What is needed: State the number of lines in these records that include the string "picture", and say nothing more.

Data provided:
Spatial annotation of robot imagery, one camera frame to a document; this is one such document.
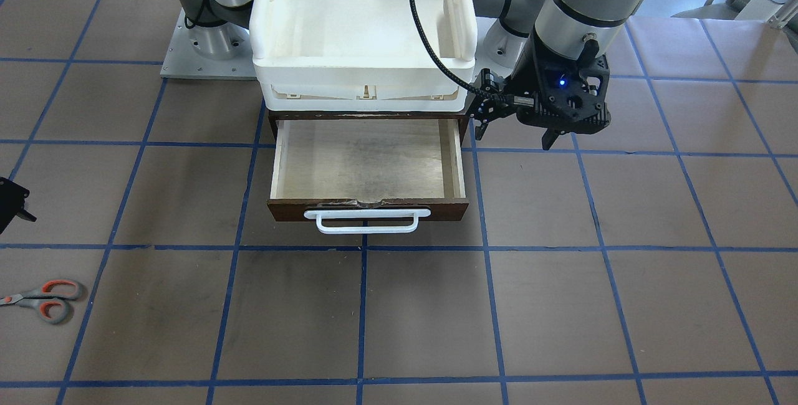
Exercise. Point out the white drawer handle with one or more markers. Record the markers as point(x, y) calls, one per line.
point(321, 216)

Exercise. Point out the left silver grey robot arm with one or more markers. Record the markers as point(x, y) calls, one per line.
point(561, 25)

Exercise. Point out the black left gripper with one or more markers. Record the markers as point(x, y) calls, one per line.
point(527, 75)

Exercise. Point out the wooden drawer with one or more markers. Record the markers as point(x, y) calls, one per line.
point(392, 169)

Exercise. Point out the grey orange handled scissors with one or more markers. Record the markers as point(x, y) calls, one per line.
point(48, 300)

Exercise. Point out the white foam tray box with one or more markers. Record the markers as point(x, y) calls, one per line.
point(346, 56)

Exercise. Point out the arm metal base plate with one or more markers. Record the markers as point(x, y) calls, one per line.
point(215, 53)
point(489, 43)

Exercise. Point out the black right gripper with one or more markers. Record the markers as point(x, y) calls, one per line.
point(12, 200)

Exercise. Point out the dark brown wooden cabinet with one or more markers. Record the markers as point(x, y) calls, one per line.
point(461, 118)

...

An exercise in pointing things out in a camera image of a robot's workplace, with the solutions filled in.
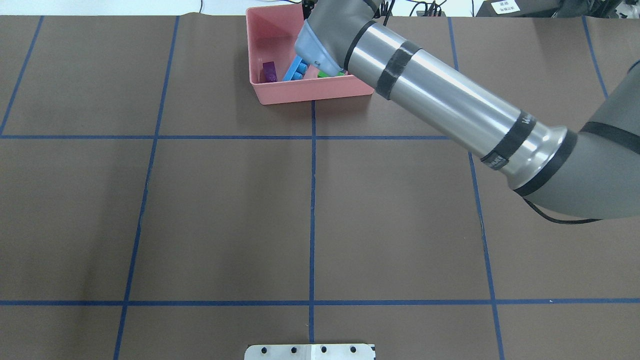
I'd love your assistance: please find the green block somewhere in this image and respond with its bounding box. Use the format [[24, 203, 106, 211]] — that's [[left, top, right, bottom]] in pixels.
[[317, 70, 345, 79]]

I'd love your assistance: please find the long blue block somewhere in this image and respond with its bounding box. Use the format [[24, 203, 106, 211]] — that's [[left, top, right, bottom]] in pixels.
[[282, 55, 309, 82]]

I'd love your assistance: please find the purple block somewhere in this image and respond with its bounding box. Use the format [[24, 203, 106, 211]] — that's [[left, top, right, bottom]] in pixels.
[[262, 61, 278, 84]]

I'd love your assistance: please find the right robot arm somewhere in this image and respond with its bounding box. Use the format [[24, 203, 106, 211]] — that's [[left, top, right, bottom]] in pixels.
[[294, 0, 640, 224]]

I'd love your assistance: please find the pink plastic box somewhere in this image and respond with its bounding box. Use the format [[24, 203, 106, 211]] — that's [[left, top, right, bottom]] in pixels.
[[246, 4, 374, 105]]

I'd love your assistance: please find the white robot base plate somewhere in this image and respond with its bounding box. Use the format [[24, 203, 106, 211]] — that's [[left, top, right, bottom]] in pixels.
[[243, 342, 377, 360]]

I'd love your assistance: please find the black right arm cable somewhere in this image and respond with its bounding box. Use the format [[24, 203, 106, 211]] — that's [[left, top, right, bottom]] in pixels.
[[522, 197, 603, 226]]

...

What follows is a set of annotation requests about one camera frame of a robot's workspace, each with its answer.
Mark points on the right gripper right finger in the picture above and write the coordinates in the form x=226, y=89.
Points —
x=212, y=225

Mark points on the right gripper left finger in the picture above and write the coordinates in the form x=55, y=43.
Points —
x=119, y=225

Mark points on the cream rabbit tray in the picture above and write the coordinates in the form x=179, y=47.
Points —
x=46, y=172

Your solution: 3